The Carolina Rambler said:


> I meant to post this yesterday, but here it is.  I want to share with yall a few of the little treasures I found there at the show.  I found a giant queen helmet snail shell, tulip snail shell, the scariest face jug I have ever seen, and some odd bike parts.  I'm guessing what I have here is a 1940s Bendix 2 speed kick back hub (has the early 1950s logo on the arm), but can anyone confirm that?  What can you tell me about that early pedal, which I believe is New old stock.  As for the face jug, I have seen dozens of face jugs over the years, at least one or two at every antique mall and antique festival I have been to, but this is by far the most disturbing one I have ever seen, so I just had to have it!  Thanks in advance for any input!
> 
> View attachment 1390425
> 
> ...



The Bendix is a 2 spd trigger shift--not kick back.
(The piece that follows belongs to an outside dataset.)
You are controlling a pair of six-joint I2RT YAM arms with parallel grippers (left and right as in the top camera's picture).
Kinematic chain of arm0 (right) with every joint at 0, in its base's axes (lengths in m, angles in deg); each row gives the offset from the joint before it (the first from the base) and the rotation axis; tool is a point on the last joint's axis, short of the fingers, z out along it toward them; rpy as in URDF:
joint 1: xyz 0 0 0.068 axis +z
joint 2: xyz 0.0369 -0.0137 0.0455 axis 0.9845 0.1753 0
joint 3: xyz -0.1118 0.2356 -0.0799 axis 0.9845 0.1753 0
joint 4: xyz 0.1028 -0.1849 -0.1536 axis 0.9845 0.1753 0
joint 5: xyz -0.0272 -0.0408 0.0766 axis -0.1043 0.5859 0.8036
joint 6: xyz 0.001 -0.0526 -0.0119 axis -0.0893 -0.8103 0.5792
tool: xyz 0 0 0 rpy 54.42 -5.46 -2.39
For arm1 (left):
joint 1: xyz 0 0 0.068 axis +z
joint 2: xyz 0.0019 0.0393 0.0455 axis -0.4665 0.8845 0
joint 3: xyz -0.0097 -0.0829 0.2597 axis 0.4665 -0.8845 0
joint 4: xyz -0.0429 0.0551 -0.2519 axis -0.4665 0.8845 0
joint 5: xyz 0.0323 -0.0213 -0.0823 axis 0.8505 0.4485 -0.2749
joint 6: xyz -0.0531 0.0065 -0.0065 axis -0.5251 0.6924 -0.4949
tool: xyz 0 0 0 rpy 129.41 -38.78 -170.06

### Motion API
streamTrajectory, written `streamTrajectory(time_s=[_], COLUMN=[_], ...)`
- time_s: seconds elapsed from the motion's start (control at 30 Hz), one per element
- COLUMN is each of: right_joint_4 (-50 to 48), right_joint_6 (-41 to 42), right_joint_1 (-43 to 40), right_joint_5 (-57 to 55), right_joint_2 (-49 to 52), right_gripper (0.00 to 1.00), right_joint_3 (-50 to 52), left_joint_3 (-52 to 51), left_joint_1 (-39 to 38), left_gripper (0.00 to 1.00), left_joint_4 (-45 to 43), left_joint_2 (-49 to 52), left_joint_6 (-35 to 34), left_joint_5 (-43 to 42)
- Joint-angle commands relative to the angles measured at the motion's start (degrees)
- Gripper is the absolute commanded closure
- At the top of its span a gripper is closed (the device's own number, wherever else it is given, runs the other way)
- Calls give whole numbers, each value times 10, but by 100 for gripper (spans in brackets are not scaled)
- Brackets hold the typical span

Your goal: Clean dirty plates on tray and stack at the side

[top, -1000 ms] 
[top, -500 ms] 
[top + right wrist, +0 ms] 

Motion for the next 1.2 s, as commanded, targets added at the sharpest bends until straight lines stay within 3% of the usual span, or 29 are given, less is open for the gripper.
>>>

V/rShawn


----------



## JOEL (Apr 13, 2021)

The devil jug is cool !  My friend bought a 3 gallon jug with eyeballs all over it. There were some great antiques at this show, most priced reasonable.


----------



## The Carolina Rambler (Apr 13, 2021)

Freqman1 said:


> The Bendix is a 2 spd trigger shift--not kick back. V/rShawn



Oh, okay.  Thank you for clearing that up for me.  I had a feeling it was a two speed of some sort, but beyond that I had no clue about it otherwise.  Thanks!


----------